Israel, Palestinians set sight on peace agenda
Afp, Jerusalem
Israelis and Palestinians are setting their sights on talks to finalise the status of the West Bank based on an Israeli pullout from most of the occupied territory after seven years of stalemate. Israeli Prime Minister Ehud Olmert and Palestinian president Mahmud Abbas, faced with heightened foreign diplomatic overtures, have started to talk of peace despite the huge gaps between them and political difficulties at home. In the first such public comments from a top member of the current Israeli government, Deputy Prime Minister Haim Ramon backed a withdrawal from most of the occupied territory as part of a peace agreement with the Palestinians. It was in Israel's interest to "leave the majority of the territory of Judea and Samaria while maintaining the large settlement blocs," Ramon told public radio in an interview on Friday. "We should not insist on keeping territories when their continued occupation threatens our national existence and harms our position in the world," said Ramon, one of Olmert's closest colleagues.

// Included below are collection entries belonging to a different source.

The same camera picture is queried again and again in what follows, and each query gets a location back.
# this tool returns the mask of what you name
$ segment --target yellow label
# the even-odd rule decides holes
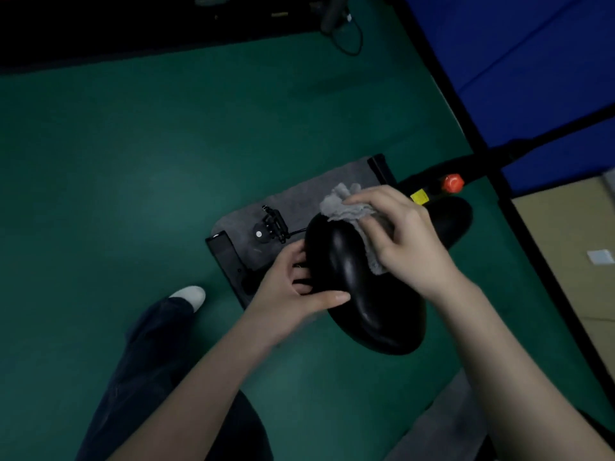
[[[413,193],[410,198],[414,201],[415,204],[419,205],[423,205],[429,202],[429,196],[422,189]]]

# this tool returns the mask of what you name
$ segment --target dark jeans
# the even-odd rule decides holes
[[[126,349],[111,377],[78,461],[104,461],[154,412],[189,370],[188,335],[195,314],[173,297],[147,309],[126,336]],[[265,427],[241,392],[213,443],[208,461],[272,460]]]

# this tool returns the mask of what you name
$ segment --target white sneaker
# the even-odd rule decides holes
[[[179,291],[175,291],[169,297],[186,299],[196,312],[205,302],[205,290],[200,286],[186,286]]]

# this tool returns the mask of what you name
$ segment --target beige panel
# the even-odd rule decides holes
[[[587,251],[615,255],[615,203],[600,178],[514,201],[542,255],[580,317],[615,320],[615,265],[593,265]]]
[[[611,377],[615,377],[615,322],[581,319]]]

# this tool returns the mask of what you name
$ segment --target left hand
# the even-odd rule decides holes
[[[303,240],[284,247],[243,313],[241,322],[266,347],[284,340],[312,314],[350,300],[350,294],[343,291],[309,294],[311,286],[293,283],[310,278],[309,269],[295,266],[305,260]]]

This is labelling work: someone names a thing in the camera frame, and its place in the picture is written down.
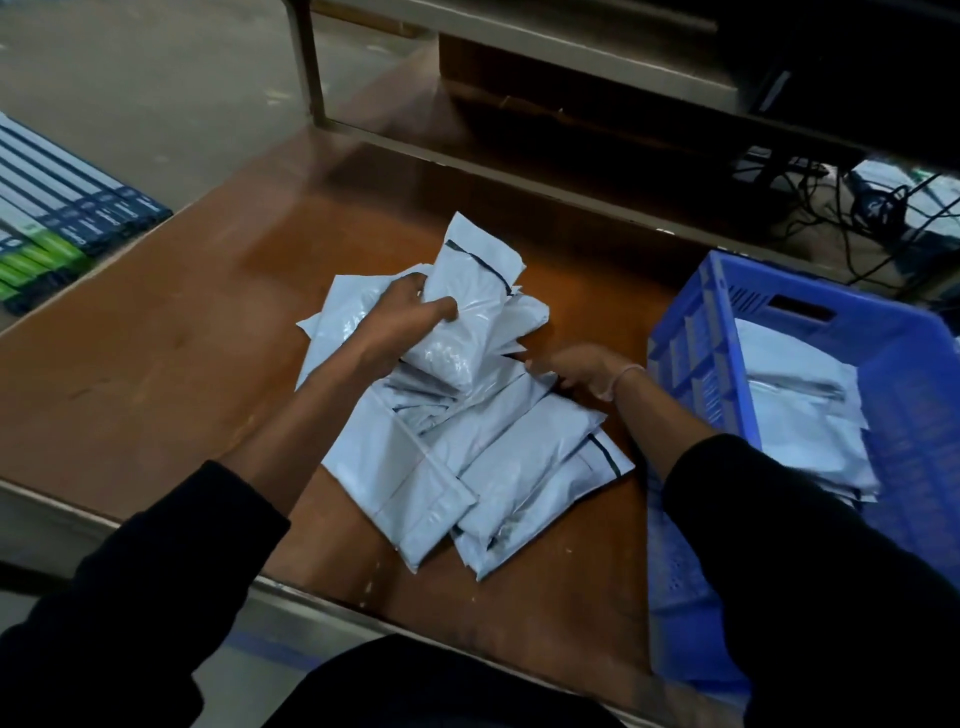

Olmert's centrist Kadima party was elected in 2006 on a ticket of withdrawing from most of the West Bank while effectively annexing the largest Jewish settlements, but the project was shelved after the Lebanon war. "The whole idea of unilateralism was based on the fact that we had no partner and now we have a partner," said Ramon, referring to Western-backed Palestinian president Mahmud Abbas and prime minister Salam Fayyad. Israel withdrew unilaterally from the Gaza Strip in September 2005, as it did from southern Lebanon in 2000 -- decisions many Israelis now regard as flawed given the subsequent flare up of conflicts with both territories. Ramon was speaking amid recent diplomatic overtures designed to revitalise peace talks that have been defunct for the past seven years and to bolster Abbas since Hamas -- considered terrorists by Israel -- seized control of Gaza. In extracts from an Israeli newspaper interview published in full on Friday, Abbas said US President George W. Bush is looking to reach a final status Israeli-Palestinian agreement in the coming year before he leaves office.